My IBM

What is dark data?

2 October 2023

What is dark data?

According to Gartner, dark data refers to the information assets organizations collect, process and store during regular business activities, but generally fail to use for other purposes, such as analytics, business relationships and direct monetizing.¹

Most companies today store vast quantities of dark data. In Splunk’s global research survey of more than 1,300 business and IT decision makers, 60 percent of respondents reported that half or more of their organization’s data is considered dark. A full one-third of respondents reported this amount to be 75 percent or more.²

Dark data accumulates because organizations have embraced the idea that it’s valuable to store all the information they can possibly capture in big data lakes.
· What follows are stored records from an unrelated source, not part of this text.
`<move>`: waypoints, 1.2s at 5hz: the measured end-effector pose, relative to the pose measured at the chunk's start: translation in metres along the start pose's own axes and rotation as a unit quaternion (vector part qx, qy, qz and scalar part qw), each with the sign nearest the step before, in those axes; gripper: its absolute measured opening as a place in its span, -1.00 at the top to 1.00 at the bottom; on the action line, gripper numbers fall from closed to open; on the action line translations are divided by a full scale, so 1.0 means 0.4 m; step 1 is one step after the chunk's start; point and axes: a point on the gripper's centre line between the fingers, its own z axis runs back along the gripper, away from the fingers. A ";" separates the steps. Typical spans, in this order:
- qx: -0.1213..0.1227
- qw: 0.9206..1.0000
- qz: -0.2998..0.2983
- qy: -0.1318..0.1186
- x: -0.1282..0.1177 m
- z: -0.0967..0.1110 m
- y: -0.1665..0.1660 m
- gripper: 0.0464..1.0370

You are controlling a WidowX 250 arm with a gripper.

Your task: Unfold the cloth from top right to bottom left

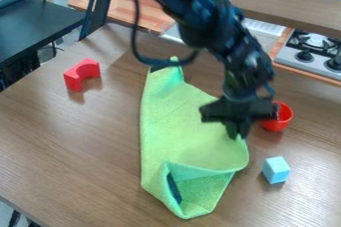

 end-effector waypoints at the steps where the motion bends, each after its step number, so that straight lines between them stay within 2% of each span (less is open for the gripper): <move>1: -0.028 0.999 0.018 0.023 0.018 0.037 0.038 0.97; 2: -0.037 0.998 0.025 0.039 0.026 0.049 0.109 0.97; 3: -0.036 0.997 0.015 0.067 0.016 0.039 0.190 0.97; 4: -0.046 0.995 0.015 0.090 0.008 0.041 0.273 0.97; 6: -0.086 0.991 0.045 0.096 0.049 0.088 0.394 0.97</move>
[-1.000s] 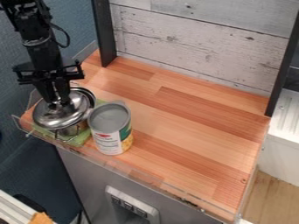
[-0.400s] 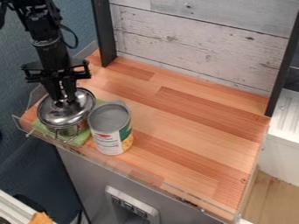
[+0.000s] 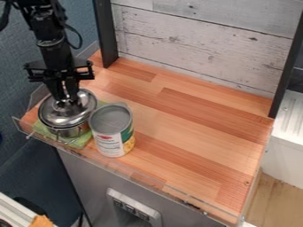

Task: Covered the pot with the lid

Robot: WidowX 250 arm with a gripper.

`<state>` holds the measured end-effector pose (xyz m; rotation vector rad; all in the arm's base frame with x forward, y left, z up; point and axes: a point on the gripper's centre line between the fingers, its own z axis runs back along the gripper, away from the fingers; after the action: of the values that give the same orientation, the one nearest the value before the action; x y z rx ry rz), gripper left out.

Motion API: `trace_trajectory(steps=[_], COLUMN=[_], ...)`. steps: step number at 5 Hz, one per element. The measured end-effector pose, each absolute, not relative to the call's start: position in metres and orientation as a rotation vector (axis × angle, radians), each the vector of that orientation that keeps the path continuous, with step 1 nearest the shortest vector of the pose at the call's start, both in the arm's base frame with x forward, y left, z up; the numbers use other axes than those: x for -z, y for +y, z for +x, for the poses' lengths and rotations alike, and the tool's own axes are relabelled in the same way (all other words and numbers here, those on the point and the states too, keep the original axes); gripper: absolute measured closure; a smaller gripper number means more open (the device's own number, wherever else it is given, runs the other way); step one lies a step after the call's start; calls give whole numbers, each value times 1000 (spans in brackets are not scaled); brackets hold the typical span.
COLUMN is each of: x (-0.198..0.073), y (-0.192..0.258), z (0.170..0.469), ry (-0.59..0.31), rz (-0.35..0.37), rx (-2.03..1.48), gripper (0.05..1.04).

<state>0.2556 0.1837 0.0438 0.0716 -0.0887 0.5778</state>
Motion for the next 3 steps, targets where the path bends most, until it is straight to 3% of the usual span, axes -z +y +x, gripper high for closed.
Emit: trace_trajectory(steps=[2, 3], x=[-51, -78], y=[179, 168], z=[257, 262], ry=[-98, -148], rz=[50, 66], rx=[-551, -472], gripper=[155, 78])
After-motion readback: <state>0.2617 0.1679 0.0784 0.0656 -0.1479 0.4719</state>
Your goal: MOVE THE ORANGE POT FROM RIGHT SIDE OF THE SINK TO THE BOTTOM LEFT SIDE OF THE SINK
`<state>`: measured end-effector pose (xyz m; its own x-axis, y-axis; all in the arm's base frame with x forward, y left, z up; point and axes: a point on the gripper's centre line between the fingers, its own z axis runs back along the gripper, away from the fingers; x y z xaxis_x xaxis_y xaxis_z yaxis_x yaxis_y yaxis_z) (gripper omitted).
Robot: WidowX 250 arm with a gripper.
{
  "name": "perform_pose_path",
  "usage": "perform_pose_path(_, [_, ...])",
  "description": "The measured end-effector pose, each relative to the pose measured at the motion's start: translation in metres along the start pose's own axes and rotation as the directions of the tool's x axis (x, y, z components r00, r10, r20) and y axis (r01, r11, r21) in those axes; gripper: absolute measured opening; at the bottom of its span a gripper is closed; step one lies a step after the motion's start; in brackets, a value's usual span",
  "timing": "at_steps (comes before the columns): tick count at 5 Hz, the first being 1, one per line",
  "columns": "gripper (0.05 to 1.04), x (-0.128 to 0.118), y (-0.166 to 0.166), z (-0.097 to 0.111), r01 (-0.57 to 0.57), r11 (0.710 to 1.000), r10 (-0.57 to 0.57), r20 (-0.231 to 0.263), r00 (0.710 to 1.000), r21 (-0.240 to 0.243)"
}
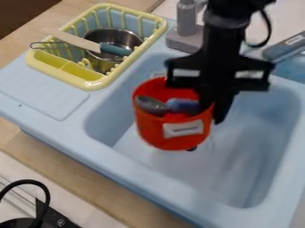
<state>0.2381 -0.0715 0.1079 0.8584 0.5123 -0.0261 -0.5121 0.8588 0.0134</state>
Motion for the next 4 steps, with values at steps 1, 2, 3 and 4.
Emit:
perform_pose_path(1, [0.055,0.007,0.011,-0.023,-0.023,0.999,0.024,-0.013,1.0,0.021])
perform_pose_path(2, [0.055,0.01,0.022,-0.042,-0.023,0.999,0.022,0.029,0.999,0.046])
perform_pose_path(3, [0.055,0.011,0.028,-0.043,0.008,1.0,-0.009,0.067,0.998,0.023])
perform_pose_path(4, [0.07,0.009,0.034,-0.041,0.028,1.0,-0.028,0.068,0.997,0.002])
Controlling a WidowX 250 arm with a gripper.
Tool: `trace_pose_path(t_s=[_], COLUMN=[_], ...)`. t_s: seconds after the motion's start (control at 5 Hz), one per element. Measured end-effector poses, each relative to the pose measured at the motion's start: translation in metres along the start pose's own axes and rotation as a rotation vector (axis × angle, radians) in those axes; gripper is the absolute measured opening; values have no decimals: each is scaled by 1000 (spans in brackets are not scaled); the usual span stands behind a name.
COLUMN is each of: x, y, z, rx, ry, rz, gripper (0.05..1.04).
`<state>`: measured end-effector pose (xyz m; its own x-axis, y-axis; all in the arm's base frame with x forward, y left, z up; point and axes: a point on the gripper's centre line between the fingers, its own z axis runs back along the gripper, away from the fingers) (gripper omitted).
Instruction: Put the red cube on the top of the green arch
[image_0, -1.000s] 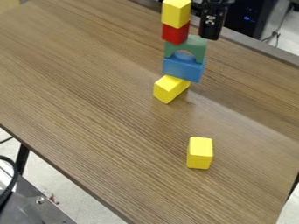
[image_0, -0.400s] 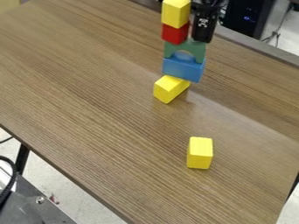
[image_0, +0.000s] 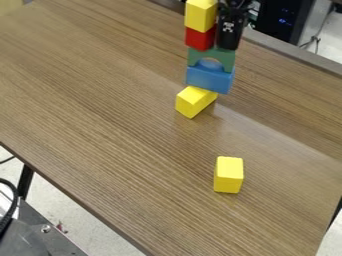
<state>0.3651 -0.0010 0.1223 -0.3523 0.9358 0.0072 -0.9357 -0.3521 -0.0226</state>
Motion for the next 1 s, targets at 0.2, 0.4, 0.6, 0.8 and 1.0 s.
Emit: trace_pose_path(t_s=[0.2,0.4,0.6,0.8,1.0], x=[0,1,2,2,3], y=[3,3,4,3,3], z=[-1,-1,-3,-4,-5], rx=[16,21,24,14,15], ry=[2,3,-1,-7,-9], rz=[-3,1,5,5,5], gripper=[586,585,585,640,950])
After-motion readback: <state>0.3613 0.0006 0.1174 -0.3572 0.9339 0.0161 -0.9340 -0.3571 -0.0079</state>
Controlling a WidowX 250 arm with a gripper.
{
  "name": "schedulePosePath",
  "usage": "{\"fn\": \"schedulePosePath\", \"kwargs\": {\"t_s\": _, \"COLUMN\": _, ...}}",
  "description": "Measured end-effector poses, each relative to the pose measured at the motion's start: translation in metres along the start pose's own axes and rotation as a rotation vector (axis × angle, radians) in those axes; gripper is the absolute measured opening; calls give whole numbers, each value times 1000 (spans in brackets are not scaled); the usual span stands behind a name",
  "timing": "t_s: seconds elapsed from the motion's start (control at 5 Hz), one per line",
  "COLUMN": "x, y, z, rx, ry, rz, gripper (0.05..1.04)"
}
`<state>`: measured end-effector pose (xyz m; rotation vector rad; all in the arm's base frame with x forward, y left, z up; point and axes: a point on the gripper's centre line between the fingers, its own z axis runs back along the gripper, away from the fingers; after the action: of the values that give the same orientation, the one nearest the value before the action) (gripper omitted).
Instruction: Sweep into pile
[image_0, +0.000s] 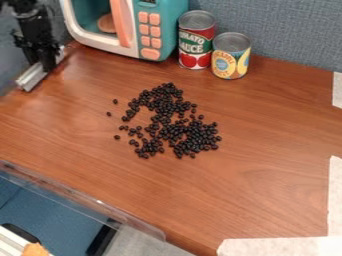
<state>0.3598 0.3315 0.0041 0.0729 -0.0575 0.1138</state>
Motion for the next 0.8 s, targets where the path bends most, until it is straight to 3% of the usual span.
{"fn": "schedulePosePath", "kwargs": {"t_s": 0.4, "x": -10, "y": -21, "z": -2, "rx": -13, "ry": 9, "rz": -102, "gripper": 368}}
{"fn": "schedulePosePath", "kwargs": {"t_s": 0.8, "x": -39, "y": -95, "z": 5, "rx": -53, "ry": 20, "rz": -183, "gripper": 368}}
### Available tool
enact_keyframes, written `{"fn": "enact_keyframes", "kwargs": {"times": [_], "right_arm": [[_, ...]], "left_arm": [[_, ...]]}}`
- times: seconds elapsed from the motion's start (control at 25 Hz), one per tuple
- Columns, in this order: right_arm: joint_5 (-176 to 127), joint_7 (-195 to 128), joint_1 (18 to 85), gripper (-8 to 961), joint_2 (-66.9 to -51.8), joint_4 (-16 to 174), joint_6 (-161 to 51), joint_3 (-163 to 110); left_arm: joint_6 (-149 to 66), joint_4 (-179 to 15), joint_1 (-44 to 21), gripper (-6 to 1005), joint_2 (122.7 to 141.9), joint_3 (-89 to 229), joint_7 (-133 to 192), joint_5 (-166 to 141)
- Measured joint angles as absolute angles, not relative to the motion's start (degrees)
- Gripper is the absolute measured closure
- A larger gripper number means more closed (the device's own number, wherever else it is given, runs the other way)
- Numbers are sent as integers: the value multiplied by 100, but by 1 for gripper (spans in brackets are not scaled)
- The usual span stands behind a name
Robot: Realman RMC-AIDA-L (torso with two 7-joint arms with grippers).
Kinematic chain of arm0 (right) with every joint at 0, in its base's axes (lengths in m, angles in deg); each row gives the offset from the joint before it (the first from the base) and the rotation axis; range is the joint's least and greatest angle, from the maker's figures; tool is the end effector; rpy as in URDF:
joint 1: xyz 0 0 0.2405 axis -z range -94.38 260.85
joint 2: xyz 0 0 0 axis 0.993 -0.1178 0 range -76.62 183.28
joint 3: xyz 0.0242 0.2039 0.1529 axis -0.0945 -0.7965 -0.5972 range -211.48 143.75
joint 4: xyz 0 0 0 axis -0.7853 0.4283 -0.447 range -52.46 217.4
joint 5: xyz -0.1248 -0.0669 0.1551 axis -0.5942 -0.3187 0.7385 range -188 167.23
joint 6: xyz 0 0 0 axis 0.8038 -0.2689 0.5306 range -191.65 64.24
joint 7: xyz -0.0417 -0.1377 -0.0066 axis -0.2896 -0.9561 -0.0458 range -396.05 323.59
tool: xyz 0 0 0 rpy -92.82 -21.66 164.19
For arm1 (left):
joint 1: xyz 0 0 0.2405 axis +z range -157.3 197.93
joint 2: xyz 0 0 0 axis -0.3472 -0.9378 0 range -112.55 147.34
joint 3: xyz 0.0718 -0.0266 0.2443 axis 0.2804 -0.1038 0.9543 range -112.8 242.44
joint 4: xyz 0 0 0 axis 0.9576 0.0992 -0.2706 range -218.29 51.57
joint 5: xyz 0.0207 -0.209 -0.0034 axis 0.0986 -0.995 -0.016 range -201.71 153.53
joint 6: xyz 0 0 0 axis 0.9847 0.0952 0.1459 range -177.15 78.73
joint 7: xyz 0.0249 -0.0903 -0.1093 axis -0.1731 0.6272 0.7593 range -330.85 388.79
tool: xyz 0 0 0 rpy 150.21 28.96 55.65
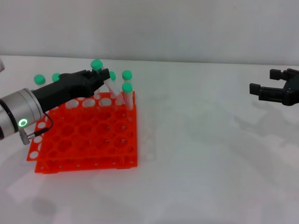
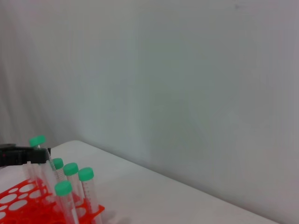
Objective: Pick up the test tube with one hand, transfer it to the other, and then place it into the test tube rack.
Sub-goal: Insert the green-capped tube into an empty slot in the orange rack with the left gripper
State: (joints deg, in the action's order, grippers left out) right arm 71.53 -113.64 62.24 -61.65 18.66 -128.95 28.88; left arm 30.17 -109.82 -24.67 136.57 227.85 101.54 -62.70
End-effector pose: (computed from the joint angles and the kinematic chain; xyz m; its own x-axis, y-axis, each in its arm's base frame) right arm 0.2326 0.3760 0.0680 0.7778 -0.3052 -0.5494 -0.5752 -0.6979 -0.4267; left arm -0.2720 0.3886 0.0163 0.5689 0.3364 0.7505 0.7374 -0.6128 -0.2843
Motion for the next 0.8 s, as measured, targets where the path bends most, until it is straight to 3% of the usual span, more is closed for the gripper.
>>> {"fn": "enact_keyframes", "kwargs": {"times": [0.8], "right_arm": [[6779,-11009,6042,95,-6156,1874,-12889,2880]], "left_arm": [[3673,-11598,-2290,784,13665,22785,10271,-6190]]}}
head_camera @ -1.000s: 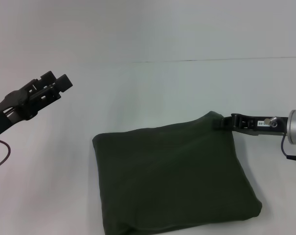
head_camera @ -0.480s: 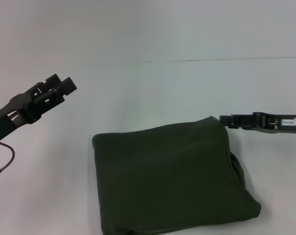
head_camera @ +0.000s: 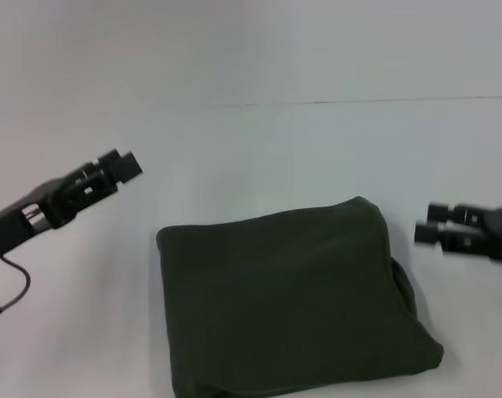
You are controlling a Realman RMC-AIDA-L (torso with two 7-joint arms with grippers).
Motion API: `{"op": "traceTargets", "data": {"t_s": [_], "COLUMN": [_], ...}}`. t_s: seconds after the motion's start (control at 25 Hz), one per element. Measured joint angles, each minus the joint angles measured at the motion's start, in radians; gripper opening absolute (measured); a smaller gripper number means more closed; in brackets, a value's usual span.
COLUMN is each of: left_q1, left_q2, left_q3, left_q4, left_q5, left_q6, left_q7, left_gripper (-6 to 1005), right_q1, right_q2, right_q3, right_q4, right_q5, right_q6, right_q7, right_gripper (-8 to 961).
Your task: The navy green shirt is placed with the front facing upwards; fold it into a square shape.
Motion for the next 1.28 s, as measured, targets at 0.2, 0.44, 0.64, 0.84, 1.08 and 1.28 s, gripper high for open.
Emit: {"op": "traceTargets", "data": {"t_s": [0.2, 0.44, 0.64, 0.84, 1.08, 1.28], "left_q1": [0.001, -0.005, -0.010, -0.011, -0.012, -0.012], "left_q2": [0.002, 0.000, -0.003, -0.008, -0.010, -0.015], "left_q3": [0.001, 0.003, 0.007, 0.007, 0.006, 0.006], "left_q4": [0.000, -0.006, -0.005, -0.006, -0.015, -0.017], "left_q5": [0.037, 0.038, 0.039, 0.037, 0.034, 0.032], "left_q6": [-0.002, -0.038, -0.058, -0.059, -0.057, -0.056], "left_q7": [-0.020, -0.018, -0.010, -0.007, -0.004, 0.006], "left_gripper": [921, 922, 922, 922, 921, 921], "right_q1": [-0.038, -0.068, -0.038, 0.061, 0.113, 0.125], "right_q2": [-0.021, 0.008, 0.122, 0.138, 0.143, 0.143], "right_q3": [0.004, 0.017, 0.044, 0.024, 0.010, -0.030], "right_q4": [-0.004, 0.005, 0.001, 0.142, 0.222, 0.254], "right_q5": [-0.089, -0.123, -0.118, -0.119, -0.119, -0.120], "right_q6": [-0.119, -0.209, -0.129, 0.018, 0.152, 0.239], "right_q7": [0.011, -0.164, -0.416, -0.549, -0.641, -0.652], "right_gripper": [907, 928, 926, 925, 925, 925]}}
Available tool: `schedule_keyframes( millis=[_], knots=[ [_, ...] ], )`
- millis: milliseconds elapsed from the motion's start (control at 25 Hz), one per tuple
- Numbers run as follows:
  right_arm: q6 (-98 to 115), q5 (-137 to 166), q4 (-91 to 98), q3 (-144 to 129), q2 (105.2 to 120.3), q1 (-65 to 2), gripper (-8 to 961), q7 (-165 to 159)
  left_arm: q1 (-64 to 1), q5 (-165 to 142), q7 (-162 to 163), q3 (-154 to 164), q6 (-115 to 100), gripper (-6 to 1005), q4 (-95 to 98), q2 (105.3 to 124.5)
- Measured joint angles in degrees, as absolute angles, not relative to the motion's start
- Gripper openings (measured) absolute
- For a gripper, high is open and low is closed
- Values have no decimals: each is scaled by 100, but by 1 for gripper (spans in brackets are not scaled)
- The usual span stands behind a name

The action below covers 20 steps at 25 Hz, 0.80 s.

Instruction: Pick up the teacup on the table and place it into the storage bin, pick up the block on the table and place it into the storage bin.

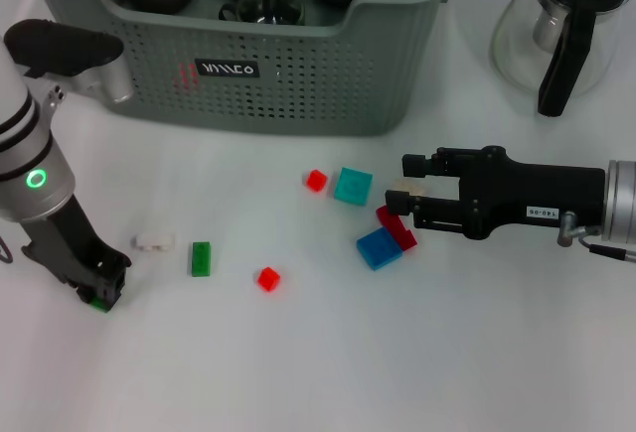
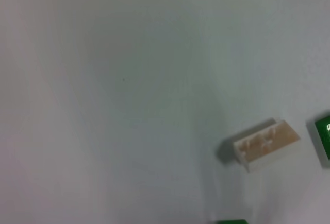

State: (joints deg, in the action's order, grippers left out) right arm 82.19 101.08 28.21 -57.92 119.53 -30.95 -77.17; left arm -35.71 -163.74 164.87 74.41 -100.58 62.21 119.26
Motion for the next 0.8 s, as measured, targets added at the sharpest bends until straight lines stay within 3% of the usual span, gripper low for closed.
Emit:
schedule_keyframes(
  millis=[360, 560, 720, 800],
  knots=[
    [8217, 10106, 2821, -5792, 11953, -3094, 642, -7717, -3560, -16356, 16219, 6949, -10320, 179, 6444, 11898],
    [8217, 10084, 2821, -5792, 11954, -3083, 642, -7717, -3721, -16120, 15105, 4901, -10778, 179, 6291, 11832],
    [8222, 10076, 2821, -5792, 11953, -3102, 642, -7717, -3844, -15634, 14435, 3789, -11128, 179, 5700, 11613],
    [8237, 10075, 2821, -5792, 11953, -3112, 642, -7717, -3870, -15137, 14117, 3284, -11299, 179, 5203, 11393]
  ],
)
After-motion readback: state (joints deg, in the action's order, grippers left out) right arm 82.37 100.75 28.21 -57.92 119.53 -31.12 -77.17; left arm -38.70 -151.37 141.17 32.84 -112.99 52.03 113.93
This is partially due to the advent of inexpensive storage, which has made it easy to justify storing so much data—in the event that one day it becomes valuable.

In the end, most companies never use even a fraction of what they store because the storage reservoir doesn't document the metadata labels appropriately, some of the data is in a format the integrated tools can't read or the data isn't retrievable through a query.

Dark data is a major limiting factor in producing good data analysis because the quality of any data analysis depends on the body of information accessible to the analytics tools, both promptly and in full detail.

Other problems with dark data are that it creates liabilities, significant storage costs and missed opportunities due to teams not realizing what data is potentially available to them.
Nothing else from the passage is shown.